What are Capitalized Software Costs?
Capitalized Software Costs are costs such as programmer compensation, software testing and other direct and indirect overhead costs that are capitalized on a company’s balance sheet instead of being expensed as incurred. With the growth in the number and size of software companies, we think it’s important to shed some light on capitalized software costs.
Capitalize Software Costs: Accounting Criteria
In order to be able to capitalize software development costs, the software being developed has to be eligible based on certain criteria prescribed under GAAP. Broadly speaking, there are two stages of software development in which a company can capitalize software development costs:
- The application development (i.e. coding) stage for software intended for a company’s internal use.
- The stage when “technological feasibility” is achieved for software that will be sold or marketed to the public.
The accounting and forecasting best practices for capitalized software costs is virtually identical to that of intangible assets: The costs are capitalized and then amortized through the income statement.
Software Developed for Internal Use
Examples of software for internal use include internal accounting and customer management systems.
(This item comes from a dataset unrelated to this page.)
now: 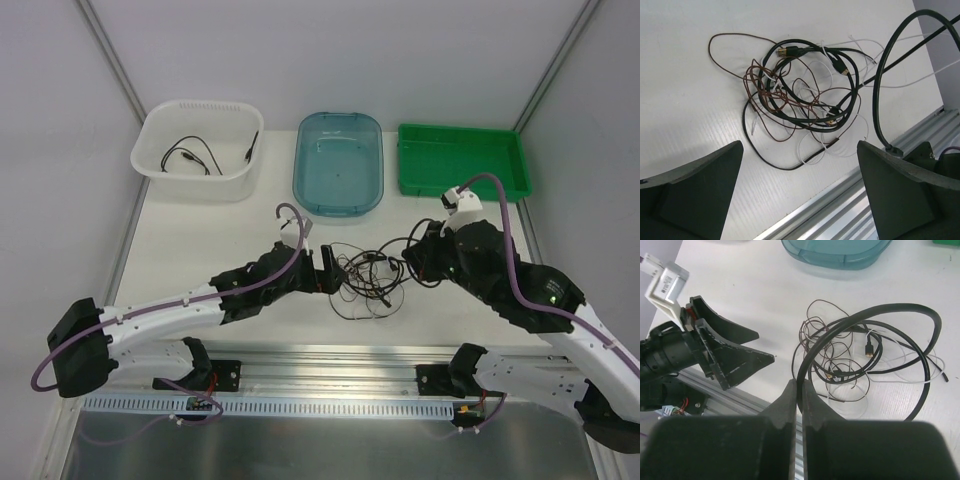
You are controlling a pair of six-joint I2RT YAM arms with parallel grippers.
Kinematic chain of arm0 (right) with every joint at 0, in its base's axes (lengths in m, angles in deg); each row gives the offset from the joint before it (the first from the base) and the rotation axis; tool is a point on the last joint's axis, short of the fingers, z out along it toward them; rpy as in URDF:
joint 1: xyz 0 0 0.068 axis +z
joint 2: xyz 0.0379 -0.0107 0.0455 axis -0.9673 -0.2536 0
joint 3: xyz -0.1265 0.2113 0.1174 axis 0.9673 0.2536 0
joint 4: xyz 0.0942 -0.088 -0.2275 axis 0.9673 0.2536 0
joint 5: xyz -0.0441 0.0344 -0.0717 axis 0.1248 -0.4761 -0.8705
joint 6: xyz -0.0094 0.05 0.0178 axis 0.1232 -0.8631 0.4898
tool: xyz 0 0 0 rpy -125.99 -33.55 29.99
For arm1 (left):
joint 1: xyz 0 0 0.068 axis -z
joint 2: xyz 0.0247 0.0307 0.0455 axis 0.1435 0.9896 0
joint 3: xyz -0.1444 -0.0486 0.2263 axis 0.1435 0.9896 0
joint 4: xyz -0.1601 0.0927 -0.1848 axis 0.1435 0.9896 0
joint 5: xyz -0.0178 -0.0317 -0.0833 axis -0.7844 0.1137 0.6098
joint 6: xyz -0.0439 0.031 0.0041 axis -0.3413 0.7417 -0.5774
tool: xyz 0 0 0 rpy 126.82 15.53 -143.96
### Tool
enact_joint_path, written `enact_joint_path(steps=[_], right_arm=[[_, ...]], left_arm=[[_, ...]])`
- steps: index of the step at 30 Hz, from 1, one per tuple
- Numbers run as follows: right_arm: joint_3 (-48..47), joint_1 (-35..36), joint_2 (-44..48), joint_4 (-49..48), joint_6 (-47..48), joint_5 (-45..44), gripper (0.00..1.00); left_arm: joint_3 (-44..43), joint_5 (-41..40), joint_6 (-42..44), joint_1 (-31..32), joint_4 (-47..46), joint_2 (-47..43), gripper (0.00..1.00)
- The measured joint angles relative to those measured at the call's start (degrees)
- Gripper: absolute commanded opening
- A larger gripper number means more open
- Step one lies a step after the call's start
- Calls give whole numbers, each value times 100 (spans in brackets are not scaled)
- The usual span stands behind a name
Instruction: Untangle the cables
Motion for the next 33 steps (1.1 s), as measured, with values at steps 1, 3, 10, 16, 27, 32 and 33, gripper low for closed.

These types of applications and systems cannot be products sold to the public.
Stage | Treatment |
---|---|
Project stage (pre-coding stage) | Expensed |
Application development stage (coding stage) | Capitalized, except for general and administrative costs related to the development |
Implementation stage (software is live and being used) | Expensed |
Software Companies Sell or Market to the Public
This includes software to be sold, leased or marketed to external users.
Stage | Treatment |
---|---|
Pre-technological feasibility | Expensed |
Software is technologically feasible but not available for sale | Generally capitalized, with some exceptions |
Available for sale | Expensed |
Software Development Costs: Capitalization Qualifications
When qualifying for capitalization, software development costs that qualify include:
- Software developer compensation
- Allocation to indirect overhead
- Software testing and other direct costs
Benefits of Capitalizing Software
Capitalized software is capitalized and then amortized instead of being expensed. This will result in lower reported expenses and therefore higher net income.
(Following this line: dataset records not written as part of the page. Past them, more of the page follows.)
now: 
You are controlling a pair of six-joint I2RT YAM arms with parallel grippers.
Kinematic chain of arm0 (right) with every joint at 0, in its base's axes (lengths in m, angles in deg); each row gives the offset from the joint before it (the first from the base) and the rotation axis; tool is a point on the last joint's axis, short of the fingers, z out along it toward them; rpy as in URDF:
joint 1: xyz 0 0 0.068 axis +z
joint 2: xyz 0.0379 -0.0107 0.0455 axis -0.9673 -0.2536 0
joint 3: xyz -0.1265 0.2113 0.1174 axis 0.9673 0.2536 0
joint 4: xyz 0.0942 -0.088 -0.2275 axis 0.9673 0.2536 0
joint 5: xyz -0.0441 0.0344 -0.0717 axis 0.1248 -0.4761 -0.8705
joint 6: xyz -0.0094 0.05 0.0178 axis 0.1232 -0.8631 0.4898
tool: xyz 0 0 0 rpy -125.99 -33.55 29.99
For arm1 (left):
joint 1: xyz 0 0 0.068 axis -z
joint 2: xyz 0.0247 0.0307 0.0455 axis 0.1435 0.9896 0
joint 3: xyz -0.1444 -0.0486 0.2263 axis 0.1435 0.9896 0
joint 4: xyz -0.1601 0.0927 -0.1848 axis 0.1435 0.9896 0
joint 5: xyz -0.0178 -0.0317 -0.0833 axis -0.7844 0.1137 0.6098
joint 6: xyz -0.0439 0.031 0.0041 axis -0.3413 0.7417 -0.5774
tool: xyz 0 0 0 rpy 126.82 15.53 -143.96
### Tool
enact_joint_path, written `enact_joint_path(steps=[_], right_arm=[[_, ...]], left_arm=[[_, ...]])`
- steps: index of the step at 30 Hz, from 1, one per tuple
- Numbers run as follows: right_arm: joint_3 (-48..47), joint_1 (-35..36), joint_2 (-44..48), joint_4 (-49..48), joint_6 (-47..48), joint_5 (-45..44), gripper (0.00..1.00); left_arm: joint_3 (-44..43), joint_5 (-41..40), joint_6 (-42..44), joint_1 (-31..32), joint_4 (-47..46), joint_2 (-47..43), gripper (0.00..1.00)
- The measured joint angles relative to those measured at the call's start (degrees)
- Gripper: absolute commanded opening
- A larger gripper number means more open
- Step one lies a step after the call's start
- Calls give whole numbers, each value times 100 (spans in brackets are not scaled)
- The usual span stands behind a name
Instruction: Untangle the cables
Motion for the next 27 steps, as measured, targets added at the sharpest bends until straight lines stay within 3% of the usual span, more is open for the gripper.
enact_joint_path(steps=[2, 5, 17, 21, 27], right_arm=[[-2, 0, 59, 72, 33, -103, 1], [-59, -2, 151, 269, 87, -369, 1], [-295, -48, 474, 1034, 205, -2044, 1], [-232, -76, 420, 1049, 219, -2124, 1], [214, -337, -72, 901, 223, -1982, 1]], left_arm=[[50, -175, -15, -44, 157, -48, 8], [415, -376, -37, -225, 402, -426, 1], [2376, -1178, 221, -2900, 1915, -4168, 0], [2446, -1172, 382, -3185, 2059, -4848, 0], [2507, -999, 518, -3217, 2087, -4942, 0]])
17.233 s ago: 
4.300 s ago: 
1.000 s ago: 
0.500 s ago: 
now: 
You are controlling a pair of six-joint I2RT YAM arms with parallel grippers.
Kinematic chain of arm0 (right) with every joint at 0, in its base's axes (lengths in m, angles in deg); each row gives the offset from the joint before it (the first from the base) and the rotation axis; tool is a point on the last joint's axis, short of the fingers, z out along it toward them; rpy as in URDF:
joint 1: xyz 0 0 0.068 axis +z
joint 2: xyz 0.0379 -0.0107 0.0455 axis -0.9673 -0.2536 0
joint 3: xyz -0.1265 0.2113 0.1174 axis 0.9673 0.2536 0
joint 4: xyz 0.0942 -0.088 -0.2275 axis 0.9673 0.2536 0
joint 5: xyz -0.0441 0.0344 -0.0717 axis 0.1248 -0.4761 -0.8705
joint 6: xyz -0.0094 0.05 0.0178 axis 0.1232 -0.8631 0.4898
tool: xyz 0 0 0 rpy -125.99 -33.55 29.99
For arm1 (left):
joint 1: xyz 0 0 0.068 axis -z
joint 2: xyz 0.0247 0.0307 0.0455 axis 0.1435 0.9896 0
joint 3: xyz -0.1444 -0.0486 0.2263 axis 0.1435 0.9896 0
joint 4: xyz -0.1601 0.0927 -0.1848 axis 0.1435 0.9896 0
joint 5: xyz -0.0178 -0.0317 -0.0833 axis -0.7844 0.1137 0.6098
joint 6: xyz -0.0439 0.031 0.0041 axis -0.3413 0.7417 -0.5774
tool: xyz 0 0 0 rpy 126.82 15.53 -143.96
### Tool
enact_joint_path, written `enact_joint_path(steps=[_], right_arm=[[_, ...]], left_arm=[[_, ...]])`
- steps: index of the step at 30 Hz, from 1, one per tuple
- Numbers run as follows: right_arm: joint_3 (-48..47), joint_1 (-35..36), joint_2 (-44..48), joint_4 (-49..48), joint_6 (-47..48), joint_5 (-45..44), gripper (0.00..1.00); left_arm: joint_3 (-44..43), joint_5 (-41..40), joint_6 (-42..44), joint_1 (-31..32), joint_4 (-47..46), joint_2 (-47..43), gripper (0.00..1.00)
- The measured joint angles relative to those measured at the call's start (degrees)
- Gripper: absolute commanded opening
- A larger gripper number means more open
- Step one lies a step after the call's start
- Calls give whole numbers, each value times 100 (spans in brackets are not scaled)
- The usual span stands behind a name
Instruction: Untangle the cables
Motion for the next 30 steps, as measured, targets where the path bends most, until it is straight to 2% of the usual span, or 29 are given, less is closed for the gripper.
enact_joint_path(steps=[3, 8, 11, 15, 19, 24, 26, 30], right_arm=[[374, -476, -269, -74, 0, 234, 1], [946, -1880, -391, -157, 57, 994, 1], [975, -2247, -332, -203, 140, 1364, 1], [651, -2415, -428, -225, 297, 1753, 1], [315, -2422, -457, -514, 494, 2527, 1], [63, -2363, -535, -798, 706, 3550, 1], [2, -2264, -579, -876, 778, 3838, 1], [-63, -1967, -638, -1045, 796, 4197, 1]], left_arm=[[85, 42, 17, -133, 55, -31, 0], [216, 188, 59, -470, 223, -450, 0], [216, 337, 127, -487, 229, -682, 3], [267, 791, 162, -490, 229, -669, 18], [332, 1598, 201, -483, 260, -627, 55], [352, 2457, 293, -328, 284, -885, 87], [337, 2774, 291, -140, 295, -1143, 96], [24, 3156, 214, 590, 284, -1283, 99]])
Note that the decision to capitalize for GAAP purpose does not necessitate doing the same for tax purposes. As a result, companies looking to show higher net income for book purposes would prefer to capitalize software costs.
Capitalize vs. Expense Software Costs
Quite a bit, especially in the decision regarding software that is sold to the public. That’s because deciding what’s in the “technologically feasible” phase but not yet “available for sale” phase is fairly subjective.
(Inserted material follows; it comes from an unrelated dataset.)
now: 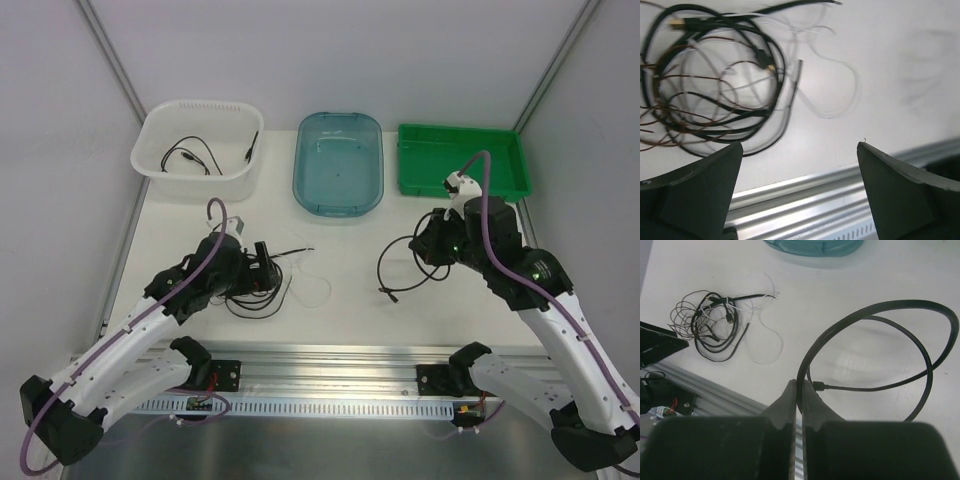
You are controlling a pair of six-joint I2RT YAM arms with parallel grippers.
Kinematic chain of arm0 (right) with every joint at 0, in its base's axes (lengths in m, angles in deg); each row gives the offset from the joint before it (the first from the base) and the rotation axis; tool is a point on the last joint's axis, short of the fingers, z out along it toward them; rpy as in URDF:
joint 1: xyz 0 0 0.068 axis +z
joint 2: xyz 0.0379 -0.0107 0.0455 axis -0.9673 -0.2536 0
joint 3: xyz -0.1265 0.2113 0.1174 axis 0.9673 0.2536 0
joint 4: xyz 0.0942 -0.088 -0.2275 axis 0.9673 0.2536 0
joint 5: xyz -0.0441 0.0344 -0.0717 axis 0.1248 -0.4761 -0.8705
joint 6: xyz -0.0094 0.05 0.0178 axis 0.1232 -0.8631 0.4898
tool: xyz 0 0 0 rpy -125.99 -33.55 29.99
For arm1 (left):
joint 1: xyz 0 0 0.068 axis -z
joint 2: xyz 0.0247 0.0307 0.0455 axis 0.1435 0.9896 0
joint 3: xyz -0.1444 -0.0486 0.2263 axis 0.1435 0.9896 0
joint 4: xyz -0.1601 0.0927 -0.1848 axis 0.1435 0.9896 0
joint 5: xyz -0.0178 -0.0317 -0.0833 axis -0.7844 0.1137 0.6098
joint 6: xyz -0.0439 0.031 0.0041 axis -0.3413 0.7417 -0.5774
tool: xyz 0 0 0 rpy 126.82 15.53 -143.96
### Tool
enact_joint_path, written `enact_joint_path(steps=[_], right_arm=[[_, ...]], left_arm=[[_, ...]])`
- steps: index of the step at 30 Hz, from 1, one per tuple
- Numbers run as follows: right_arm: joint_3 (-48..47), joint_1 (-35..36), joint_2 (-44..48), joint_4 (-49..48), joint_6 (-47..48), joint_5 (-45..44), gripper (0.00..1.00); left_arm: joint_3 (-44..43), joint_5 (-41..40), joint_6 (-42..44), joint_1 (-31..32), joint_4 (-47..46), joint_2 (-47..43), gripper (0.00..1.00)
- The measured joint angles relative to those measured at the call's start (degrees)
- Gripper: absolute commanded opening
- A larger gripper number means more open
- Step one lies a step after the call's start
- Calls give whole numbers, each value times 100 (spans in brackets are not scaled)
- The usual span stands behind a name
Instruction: Untangle the cables
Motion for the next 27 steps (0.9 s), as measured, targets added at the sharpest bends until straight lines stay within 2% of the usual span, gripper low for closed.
enact_joint_path(steps=[4, 9, 13, 20, 27], right_arm=[[-2, 238, -68, -168, -269, 59, 1], [7, 595, -184, -468, -745, -118, 1], [55, 935, -184, -621, -1224, -544, 1], [321, 1296, -90, -857, -2122, -1113, 1], [483, 1355, 74, -1021, -2885, -1215, 1]], left_arm=[[-575, 70, -175, 1049, -153, 262, 99], [-1182, -243, -304, 2441, -782, 826, 99], [-1384, -577, -297, 3200, -1473, 1325, 99], [-1526, -1220, -22, 3895, -2778, 2177, 97], [-1681, -1609, 903, 4148, -4105, 2946, 91]])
Companies that are conservative generally classify software as available for sale once it reaches technological feasibility. In this case, there’s not much to capitalize because costs must be expensed once they are available for sale. Less conservative companies may allocate most costs to the stage where the software is technologically feasible but not yet available for sale.
Similarly, the decision to classify internally used software as in the development stage vs. the implementation or project stage can also be subjective.
Capitalized Software Development Costs Example
AthenaHealth capitalizes a significant amount of development costs for internally used software. In their 2017 10K, they explain that it is for internal use software called AthenaNet:
We capitalize certain costs related to the development of athenaNet services and other internal-use software. Costs incurred during the application development phase are capitalized only when we believe it is probable the development will result in new or additional functionality. The types of costs capitalized during the application development phase include employee compensation, as well as consulting fees for third-party developers working on these projects. Costs related to the preliminary project stage and post-implementation activities are expensed as incurred. Internal-use software is amortized on a straight-line basis over the estimated useful life of the asset, which ranges from two to five years. When internal-use software that was previously capitalized is abandoned, the cost less the accumulated amortization, if any, is recorded as amortization expense. Fully amortized capitalized internal-use software costs are removed from their respective accounts.
Here you can see the impact of capitalized software costs on the balance sheet:
In their footnotes, you can see that these costs are amortized, exactly like other intangible assets:
Meanwhile, Google capitalizes virtually no software development costs:
We expense software development costs, including costs to develop software products or the software component of products to be sold, leased, or marketed to external users, before technological feasibility is reached. Technological feasibility is typically reached shortly before the release of such products and as a result, development costs that meet the criteria for capitalization were not material for the periods presented.
Software development costs also include costs to develop software to be used solely to meet internal needs and cloud based applications used to deliver our services. We capitalize development costs related to these software applications once the preliminary project stage is complete and it is probable that the project will be completed and the software will be used to perform the function intended. Costs capitalized for developing such software applications were not material for the periods presented.
— Alphabet Inc. 10k, fiscal year ended 12/31/17
Because of the subjectivity about determining the software development phases of internal use and commercial software, it is important to understand differences in these accounting decisions when comparing software companies. Two identical software companies might have very different looking financials based solely on this accounting decision.